According to the Wall Street Journal, Disney and Sinclair have reached a deal for all 21 channels, with a price tag of $10 billion. That’s far cheaper than the $15 billion to $25 billion range most analysts had predicted Disney could get; Guggenheim Partners had valued the portfolio at $25 billion.
This deal, when official, will be the third sports TV move Sinclair has made in a short time.
In March, Sinclair joined Blackstone and Amazon in backing the New York Yankees’ $3 billion re-purchase of the 80% of YES Network the team had sold to Fox in 2014. YES Network was the 22nd channel in the former Fox portfolio, and was seen as the crown jewel.
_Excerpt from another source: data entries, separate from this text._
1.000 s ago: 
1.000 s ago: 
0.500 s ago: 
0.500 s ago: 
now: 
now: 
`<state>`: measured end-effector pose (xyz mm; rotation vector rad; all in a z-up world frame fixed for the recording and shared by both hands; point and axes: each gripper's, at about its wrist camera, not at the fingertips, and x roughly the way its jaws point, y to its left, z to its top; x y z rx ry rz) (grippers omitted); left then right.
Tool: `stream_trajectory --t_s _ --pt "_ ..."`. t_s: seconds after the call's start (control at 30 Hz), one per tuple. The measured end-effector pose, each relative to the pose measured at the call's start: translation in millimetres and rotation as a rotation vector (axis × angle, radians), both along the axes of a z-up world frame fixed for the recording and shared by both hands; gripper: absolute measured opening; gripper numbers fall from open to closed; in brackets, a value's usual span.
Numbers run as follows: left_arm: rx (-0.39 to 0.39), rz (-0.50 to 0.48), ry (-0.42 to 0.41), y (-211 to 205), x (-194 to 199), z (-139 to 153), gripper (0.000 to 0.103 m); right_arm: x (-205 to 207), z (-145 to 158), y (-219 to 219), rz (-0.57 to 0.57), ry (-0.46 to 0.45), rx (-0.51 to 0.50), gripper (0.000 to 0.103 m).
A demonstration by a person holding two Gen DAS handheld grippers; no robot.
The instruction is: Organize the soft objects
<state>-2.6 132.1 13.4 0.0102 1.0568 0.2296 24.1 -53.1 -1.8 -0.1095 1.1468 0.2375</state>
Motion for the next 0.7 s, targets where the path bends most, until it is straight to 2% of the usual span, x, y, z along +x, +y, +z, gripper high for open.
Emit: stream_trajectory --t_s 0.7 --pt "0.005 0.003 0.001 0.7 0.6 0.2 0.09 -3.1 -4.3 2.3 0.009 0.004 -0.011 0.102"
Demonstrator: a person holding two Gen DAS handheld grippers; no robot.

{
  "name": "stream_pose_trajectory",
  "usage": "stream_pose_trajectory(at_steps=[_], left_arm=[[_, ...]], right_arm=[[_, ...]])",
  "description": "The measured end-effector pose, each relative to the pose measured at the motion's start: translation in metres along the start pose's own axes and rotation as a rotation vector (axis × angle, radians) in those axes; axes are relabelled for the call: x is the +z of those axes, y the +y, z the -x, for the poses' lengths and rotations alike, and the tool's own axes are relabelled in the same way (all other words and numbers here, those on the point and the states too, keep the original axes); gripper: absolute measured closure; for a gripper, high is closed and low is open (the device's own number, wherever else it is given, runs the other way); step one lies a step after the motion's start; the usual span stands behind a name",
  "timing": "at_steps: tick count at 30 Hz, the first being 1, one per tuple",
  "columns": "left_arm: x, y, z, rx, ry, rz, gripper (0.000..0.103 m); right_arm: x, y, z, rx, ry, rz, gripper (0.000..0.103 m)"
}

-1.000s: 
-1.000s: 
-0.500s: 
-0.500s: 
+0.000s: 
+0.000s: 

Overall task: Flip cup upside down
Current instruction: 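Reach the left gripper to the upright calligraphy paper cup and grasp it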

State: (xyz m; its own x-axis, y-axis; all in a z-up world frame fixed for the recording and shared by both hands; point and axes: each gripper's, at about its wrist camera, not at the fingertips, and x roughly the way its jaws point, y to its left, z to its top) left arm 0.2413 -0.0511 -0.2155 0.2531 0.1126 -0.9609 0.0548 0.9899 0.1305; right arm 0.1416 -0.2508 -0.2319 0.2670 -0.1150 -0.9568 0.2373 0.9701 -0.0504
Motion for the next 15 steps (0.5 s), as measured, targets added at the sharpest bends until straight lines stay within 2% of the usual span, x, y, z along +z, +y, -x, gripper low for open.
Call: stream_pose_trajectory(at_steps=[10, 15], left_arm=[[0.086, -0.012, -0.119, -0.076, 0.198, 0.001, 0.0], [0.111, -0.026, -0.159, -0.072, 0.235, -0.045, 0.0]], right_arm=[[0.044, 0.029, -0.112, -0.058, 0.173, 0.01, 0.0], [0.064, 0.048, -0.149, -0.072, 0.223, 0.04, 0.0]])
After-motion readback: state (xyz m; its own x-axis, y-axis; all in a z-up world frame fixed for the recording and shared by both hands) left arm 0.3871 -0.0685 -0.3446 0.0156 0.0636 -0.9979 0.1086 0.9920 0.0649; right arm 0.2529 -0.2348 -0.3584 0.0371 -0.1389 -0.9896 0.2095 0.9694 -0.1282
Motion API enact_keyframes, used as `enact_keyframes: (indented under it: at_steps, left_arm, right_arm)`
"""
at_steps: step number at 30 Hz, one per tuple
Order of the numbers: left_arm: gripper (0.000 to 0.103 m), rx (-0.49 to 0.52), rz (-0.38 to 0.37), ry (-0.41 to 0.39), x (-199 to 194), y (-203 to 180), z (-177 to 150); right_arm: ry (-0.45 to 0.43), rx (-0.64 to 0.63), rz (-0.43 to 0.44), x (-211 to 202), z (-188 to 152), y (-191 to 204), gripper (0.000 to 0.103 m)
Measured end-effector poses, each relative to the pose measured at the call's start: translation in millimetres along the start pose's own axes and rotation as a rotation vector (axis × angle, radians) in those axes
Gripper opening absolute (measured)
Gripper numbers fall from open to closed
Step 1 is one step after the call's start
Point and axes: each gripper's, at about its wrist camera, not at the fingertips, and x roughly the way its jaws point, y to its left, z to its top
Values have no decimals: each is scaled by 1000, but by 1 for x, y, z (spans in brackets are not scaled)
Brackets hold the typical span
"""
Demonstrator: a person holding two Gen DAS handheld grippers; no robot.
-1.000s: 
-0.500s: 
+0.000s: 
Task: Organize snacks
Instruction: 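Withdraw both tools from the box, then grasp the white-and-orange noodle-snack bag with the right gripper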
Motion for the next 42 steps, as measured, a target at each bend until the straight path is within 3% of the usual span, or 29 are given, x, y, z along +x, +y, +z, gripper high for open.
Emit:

And back in February, Sinclair partnered with the Chicago Cubs to create a new RSN in Chicago, to be called Marquee Sports Network, that will air all local Cubs games beginning in 2020.
Sinclair was already the largest owner of local television stations (it owns 200) in the country, but didn’t previously have a large footprint in sports broadcasting, apart from owning Tennis Channel. (It is also a partner in the joint venture sports streaming platform Stadium.) By 2020, it will operate 22 regional sports networks, plus a minority ownership stake in YES.
Even as large as it is, Sinclair was not a widely-known name until last year, when the company’s conservative leaning came into focus after the sports blog Deadspin made a super-cut video of scores of local news anchors at Sinclair-owned stations reading pre-scripted remarks about “fake news” that echoed President Trump’s public statements about the media. Trump publicly supported Sinclair’s attempted $3.9 billion merger with Tribune Media, and when the FCC did not approve the deal, Trump called it “sad and unfair.”
The 21 former Fox RSNs are overall not as profitable as they once were, but YES Network is a money-maker and in some local markets, ratings have been up over the past couple years. On most of the channels, pro baseball is the main draw.
The sale process for the RSNs became a very public bidding race. At various times during the process, Liberty Media, the rapper Ice Cube, and even Major League Baseball itself were all reportedly interested.
Yahoo Finance has reached out to both Disney and Sinclair for comment; neither company has yet publicly confirmed the deal.